**TASK STATEMENT**
Narrow the data below down to the lines containing "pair".
(DATA SUPPLIED begins)
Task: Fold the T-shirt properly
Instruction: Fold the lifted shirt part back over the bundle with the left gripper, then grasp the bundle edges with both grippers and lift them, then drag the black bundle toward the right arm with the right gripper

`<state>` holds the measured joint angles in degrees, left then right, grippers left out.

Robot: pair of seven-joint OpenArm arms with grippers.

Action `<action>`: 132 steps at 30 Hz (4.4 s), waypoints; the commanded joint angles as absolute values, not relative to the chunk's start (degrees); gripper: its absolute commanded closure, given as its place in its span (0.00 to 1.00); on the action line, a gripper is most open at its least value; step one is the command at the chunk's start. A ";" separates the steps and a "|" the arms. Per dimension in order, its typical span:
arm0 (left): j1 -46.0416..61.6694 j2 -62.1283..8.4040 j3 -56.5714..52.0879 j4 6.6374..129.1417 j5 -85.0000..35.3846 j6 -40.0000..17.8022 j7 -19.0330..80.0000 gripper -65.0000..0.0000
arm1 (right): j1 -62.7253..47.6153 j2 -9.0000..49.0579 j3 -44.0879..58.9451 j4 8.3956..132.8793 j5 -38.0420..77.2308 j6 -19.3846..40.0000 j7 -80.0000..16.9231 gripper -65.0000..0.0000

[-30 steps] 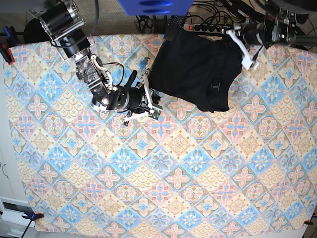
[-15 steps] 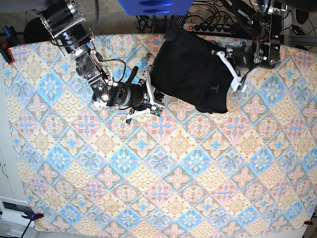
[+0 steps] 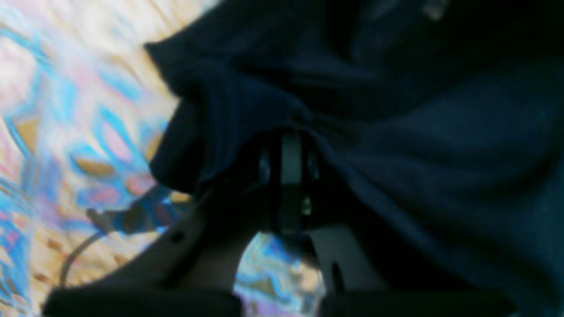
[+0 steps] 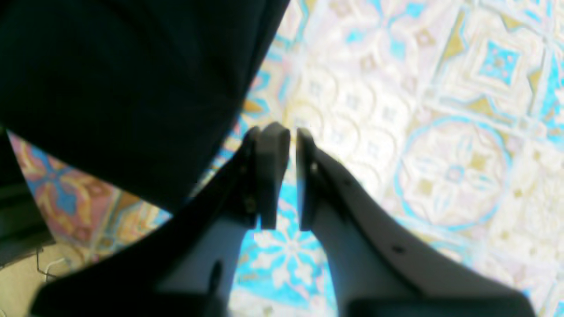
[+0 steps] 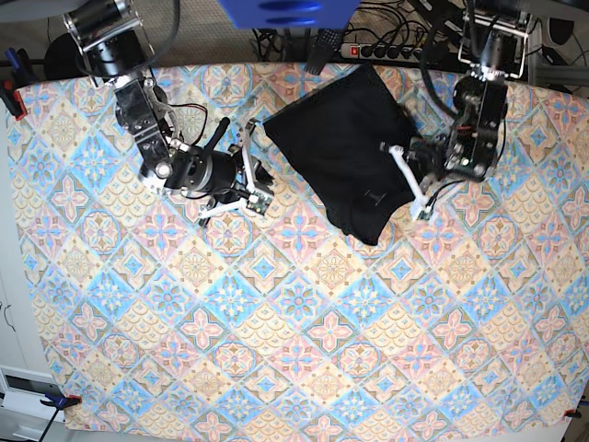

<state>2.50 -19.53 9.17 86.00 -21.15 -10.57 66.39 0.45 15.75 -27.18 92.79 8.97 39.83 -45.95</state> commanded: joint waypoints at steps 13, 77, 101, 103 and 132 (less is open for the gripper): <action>-3.21 -11.82 8.84 84.70 -15.34 -10.51 59.82 0.95 | -1.98 17.01 -26.86 100.79 9.80 40.00 -45.32 0.90; 7.08 7.69 -1.89 75.65 -21.41 -7.08 49.54 0.95 | -11.21 24.84 -11.30 111.52 19.56 40.00 -52.88 0.93; 15.78 0.75 -14.37 95.60 -21.49 -7.34 54.90 0.95 | 5.67 27.47 -51.12 94.11 20.70 40.00 -57.71 0.93; 15.78 0.75 -14.64 95.60 -21.49 -7.43 54.90 0.95 | 5.85 25.01 -51.21 90.51 20.62 40.00 -55.87 0.93; 15.43 0.75 -14.73 95.60 -21.49 -7.43 54.90 0.95 | 8.92 33.36 -29.67 78.99 8.31 40.00 -52.26 0.93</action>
<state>15.88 0.82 -14.61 94.50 -21.02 -7.31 55.51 7.79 32.64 -30.11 78.26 7.92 40.01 -52.60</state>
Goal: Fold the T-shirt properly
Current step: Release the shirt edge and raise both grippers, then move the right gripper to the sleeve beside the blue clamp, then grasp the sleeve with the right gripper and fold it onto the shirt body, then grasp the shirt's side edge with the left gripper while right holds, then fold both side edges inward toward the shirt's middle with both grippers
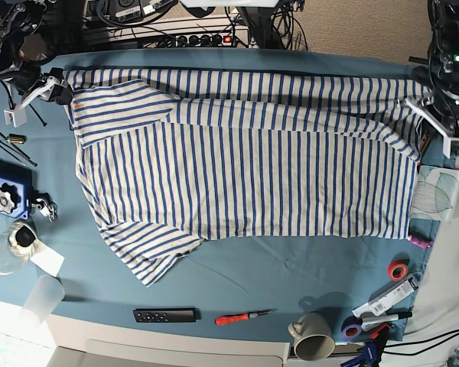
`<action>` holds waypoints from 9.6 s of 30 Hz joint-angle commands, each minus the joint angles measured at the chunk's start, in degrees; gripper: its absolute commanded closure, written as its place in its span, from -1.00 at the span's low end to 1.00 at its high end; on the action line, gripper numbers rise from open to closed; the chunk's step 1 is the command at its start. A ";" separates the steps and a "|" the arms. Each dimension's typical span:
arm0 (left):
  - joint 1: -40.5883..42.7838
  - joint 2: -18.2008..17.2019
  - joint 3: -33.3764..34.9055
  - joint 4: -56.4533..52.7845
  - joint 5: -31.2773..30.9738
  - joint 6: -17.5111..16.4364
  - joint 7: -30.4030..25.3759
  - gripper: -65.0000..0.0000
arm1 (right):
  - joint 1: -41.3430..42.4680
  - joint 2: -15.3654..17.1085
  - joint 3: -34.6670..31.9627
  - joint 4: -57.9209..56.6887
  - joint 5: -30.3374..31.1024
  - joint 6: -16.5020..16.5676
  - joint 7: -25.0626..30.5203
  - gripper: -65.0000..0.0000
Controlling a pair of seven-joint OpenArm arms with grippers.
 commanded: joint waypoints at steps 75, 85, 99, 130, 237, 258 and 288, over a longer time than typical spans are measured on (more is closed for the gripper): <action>-26.91 -0.83 3.08 -27.26 -9.92 -16.33 -9.22 1.00 | 59.06 -2.97 -29.31 -60.89 -49.90 -6.49 35.52 1.00; -26.91 -0.83 3.08 -27.26 -9.94 -16.33 -9.25 1.00 | 59.01 -2.97 -29.29 -49.99 -43.21 -6.47 19.71 1.00; -26.91 -0.83 3.08 -27.26 -9.92 -16.33 -9.25 1.00 | 58.07 -2.93 -29.29 -37.73 -32.89 -6.38 -0.07 1.00; -26.91 -0.81 3.08 -27.26 -9.92 -16.33 -9.25 1.00 | 29.75 -2.01 -29.14 -9.60 -24.87 -1.07 -0.41 0.42; -55.49 6.14 18.45 -71.10 7.34 -15.82 -15.65 0.42 | 49.51 -6.14 -23.65 -44.63 -39.19 -2.89 18.84 0.07; -58.40 3.34 18.18 -67.82 4.15 -13.44 -10.78 1.00 | 55.43 -4.02 -23.61 -44.33 -34.56 -0.31 22.21 1.00; -57.75 0.24 6.05 -49.59 -12.26 -16.72 18.95 1.00 | 53.90 3.41 -23.50 -25.24 -8.74 2.29 -0.41 1.00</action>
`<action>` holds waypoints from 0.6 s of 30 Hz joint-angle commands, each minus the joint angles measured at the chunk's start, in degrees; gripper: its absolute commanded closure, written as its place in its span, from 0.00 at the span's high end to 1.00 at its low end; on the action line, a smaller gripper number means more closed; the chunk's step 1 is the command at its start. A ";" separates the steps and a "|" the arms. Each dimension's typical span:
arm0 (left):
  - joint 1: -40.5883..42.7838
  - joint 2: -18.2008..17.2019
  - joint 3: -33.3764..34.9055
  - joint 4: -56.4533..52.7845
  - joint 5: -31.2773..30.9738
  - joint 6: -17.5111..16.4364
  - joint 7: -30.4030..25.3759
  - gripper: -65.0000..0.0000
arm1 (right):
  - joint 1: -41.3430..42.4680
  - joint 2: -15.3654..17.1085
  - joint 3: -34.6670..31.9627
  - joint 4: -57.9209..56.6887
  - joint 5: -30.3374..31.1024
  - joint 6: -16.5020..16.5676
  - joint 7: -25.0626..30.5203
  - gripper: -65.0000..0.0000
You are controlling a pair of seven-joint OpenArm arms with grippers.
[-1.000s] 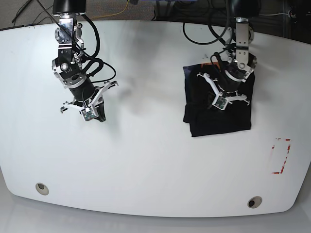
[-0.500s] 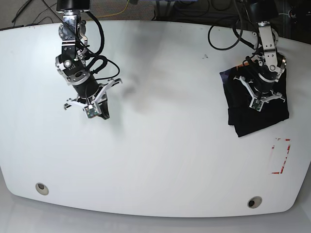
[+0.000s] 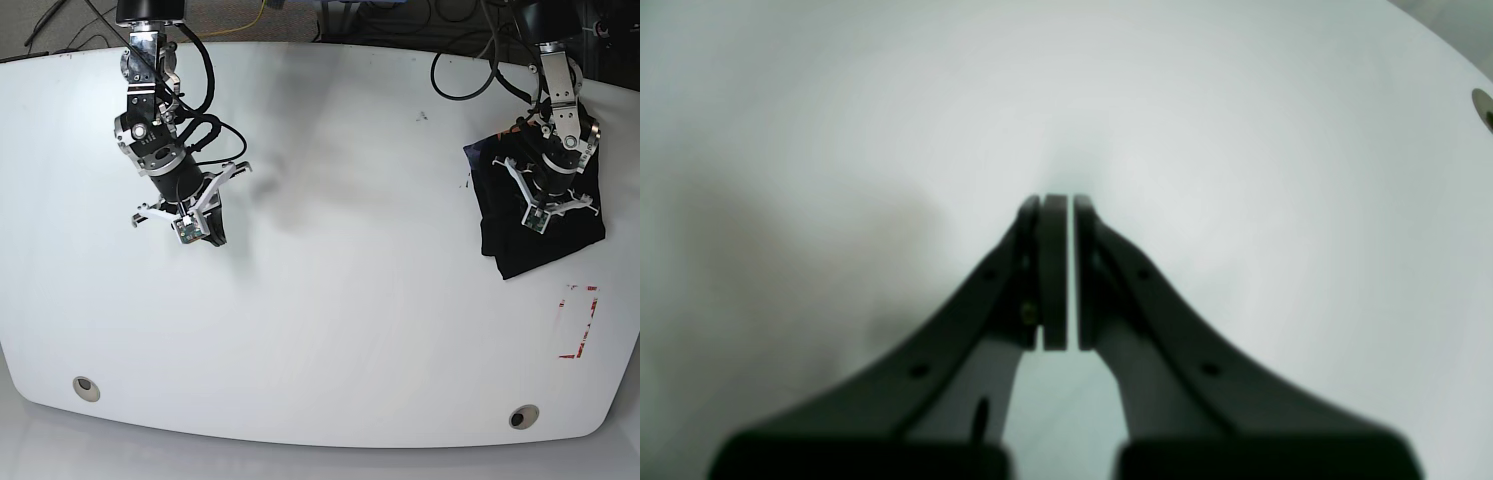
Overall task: Layout the t-shirt on the table in an organized manner, then fold the t-shirt properly
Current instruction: 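Drag the folded shirt with the left gripper toward the table's edge beside the red square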
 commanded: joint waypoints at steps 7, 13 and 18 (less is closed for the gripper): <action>-0.63 4.39 0.06 10.95 -2.54 0.44 -1.23 0.09 | 0.69 0.40 0.26 1.20 0.44 -0.23 1.24 0.03; 1.39 10.28 0.15 15.00 -2.54 0.35 -1.23 0.09 | 0.78 0.40 0.26 1.11 0.44 -0.23 1.24 0.03; 4.55 13.53 3.84 15.61 -2.54 0.35 -1.23 0.09 | 0.86 0.40 0.17 1.11 0.52 -0.23 1.24 0.03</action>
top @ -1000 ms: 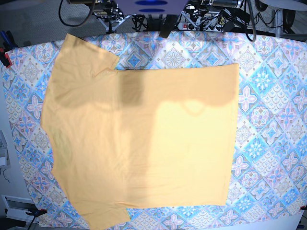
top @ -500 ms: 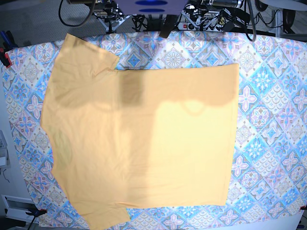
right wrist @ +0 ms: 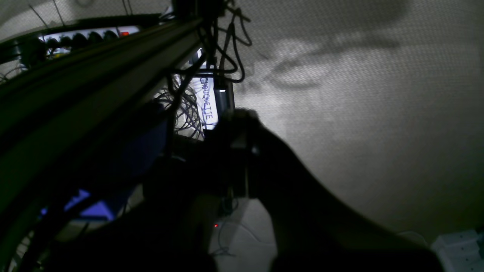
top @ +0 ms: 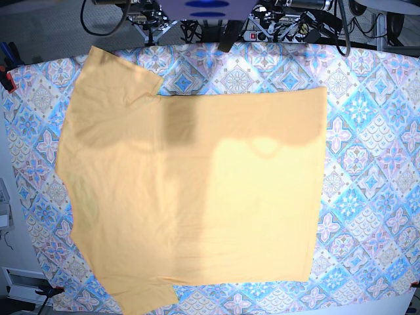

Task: Fold the T-shirt properly

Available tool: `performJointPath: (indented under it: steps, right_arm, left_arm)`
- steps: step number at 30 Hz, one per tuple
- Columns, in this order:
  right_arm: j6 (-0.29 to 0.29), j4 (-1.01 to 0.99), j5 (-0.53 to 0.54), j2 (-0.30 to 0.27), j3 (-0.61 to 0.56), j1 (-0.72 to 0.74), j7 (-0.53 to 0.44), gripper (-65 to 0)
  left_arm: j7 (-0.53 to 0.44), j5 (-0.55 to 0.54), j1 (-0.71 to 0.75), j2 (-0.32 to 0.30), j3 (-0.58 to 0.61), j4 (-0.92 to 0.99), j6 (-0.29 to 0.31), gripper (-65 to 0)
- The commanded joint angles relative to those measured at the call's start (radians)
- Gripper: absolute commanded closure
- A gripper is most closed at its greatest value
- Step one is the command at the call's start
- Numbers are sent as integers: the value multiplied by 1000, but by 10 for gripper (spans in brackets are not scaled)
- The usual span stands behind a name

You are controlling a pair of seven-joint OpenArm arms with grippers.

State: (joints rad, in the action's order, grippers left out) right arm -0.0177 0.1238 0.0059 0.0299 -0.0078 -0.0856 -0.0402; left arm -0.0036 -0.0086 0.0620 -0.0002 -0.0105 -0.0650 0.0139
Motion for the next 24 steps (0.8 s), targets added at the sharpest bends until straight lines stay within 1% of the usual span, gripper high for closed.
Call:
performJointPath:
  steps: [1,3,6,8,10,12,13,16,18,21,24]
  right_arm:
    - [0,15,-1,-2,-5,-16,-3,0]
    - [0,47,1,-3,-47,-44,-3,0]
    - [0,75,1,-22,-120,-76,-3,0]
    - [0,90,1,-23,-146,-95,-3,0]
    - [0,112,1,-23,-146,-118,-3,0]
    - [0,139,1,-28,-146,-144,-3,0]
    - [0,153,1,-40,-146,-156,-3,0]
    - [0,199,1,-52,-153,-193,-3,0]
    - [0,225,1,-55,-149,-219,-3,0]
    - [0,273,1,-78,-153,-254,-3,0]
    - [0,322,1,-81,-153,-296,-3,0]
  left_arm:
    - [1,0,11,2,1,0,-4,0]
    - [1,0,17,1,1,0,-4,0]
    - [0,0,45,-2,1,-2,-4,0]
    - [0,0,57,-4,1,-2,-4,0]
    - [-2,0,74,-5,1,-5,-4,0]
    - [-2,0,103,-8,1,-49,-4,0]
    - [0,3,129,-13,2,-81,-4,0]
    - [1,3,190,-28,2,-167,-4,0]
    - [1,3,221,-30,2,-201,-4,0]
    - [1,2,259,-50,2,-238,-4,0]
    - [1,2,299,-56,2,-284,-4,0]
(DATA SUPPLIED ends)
**RESULT FOR THIS EXERCISE**
Robot: pair of seven-joint OpenArm arms with grippers.
Controlling a pair of seven-joint OpenArm arms with grippers.
You are controlling a pair of seven-joint OpenArm arms with grippers.
You are controlling a pair of seven-joint OpenArm arms with grippers.

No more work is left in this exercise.